Every single day, I felt like a burden. The pain never relented. Many of those days, I wanted to die.
My life is exponentially better now. I am no longer suicidal and have no remaining ideation. But I do still think a lot about the ethics of suicide – and especially of medical aid in dying (MAID), a practice legal in a small but growing number of states which allows a doctor to write a fatal prescription for a sick person who feels sure they want to die. Different from euthanasia, which is something done to you by a medical professional, MAID you do yourself. Though my own state of Hawaii legalised the practice in 2019, I feel a lot of cognitive dissonance around the subject.

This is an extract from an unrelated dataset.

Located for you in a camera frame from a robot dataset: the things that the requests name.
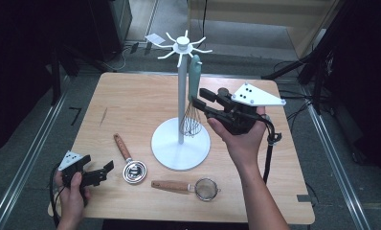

I have progressive, degenerative conditions and live with severe pain. I have spent a lot of time in the hospital, and it is not a life I would want for myself long-term. Home care is great, but some pain is intractable. And I know from experience how chronic, severe pain can rip every part of your life to shreds. Who is to tell me that I cannot end it when it becomes too much, especially if I develop a terminal condition and am already dying? Have I not lived in this body long enough to know when I am ready? And if I make that decision, why should I be denied medication that can help me die peacefully? If something is inevitable, is it fair to make a person suffer while they wait for it to happen?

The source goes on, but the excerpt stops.